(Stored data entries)
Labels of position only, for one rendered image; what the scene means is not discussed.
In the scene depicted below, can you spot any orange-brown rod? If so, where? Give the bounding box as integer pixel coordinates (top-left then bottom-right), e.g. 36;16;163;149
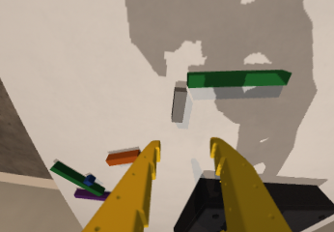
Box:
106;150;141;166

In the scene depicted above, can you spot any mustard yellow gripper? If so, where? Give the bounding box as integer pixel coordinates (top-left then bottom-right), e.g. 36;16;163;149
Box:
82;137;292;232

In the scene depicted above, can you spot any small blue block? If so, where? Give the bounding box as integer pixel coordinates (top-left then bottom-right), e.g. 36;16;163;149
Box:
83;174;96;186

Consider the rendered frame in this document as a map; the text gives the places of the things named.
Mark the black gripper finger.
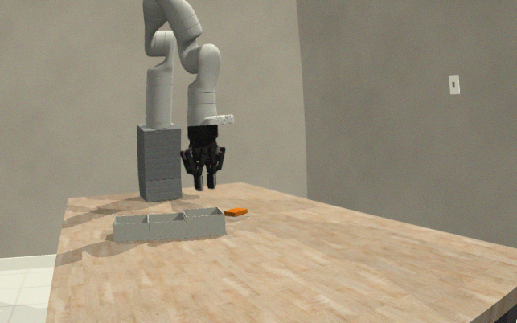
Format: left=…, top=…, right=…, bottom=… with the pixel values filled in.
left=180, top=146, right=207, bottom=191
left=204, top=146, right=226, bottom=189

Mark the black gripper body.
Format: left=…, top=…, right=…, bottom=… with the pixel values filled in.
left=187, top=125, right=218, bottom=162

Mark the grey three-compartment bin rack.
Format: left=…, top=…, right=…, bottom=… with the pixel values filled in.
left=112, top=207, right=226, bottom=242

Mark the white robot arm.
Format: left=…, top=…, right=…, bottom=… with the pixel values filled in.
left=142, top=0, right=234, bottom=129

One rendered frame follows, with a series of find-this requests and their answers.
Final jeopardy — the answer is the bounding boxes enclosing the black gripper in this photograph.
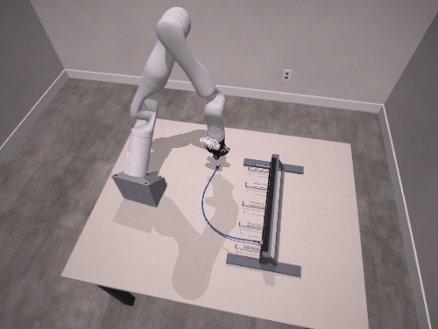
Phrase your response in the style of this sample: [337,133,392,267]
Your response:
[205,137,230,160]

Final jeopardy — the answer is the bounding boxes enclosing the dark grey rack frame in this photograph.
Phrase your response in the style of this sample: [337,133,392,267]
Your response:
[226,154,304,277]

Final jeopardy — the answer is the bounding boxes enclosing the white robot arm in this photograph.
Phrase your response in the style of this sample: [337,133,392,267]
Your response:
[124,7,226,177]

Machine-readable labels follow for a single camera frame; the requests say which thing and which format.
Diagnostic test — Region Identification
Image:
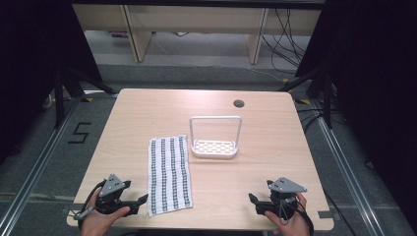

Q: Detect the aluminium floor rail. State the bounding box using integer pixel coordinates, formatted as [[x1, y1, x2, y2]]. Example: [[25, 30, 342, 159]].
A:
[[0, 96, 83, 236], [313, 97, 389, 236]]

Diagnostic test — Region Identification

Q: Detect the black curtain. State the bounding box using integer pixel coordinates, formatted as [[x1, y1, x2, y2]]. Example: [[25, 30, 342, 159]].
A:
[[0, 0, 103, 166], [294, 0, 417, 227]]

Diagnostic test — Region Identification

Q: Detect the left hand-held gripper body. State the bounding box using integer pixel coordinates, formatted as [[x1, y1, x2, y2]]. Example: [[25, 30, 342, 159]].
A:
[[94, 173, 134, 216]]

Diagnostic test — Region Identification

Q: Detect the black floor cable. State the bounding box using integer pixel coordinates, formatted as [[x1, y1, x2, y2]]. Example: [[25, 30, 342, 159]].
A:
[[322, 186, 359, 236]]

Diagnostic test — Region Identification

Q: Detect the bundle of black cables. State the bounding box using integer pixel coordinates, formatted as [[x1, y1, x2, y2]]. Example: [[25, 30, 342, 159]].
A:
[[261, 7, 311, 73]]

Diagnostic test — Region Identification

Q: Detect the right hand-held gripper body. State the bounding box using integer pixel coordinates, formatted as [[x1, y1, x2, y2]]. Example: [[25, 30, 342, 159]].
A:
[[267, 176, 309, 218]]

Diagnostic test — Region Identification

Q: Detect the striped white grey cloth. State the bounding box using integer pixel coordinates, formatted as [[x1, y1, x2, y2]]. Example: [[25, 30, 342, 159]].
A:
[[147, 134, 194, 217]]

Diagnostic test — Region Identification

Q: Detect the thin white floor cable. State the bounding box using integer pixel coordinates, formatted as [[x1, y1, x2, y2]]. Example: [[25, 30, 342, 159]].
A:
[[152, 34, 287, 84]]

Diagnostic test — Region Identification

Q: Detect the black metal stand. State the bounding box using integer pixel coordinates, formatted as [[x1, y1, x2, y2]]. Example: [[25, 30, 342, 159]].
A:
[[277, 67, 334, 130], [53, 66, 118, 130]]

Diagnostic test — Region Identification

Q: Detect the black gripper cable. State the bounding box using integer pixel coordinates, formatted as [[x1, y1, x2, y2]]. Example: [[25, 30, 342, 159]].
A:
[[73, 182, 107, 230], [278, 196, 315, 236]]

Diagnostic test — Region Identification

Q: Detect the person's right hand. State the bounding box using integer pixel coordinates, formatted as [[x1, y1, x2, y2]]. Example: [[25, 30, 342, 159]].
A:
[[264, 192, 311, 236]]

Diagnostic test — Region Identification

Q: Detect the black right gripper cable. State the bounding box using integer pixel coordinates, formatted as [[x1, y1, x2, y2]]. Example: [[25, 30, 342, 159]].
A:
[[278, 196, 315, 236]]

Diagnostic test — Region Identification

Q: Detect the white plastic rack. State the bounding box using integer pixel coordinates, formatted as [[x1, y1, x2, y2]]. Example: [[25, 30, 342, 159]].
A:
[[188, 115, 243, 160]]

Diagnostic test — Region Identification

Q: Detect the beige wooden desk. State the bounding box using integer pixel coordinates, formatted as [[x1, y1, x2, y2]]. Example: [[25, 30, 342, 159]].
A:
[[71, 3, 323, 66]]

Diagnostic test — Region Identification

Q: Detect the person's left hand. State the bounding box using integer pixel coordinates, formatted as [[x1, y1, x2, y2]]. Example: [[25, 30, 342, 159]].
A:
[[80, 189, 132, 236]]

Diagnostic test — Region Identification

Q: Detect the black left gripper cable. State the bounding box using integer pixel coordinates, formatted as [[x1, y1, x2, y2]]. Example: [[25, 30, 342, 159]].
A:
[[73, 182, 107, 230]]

== TASK GOAL ==
For each line in the data that holds "above", add one to a count, then report that count alone.

== WORKED SOLUTION ==
2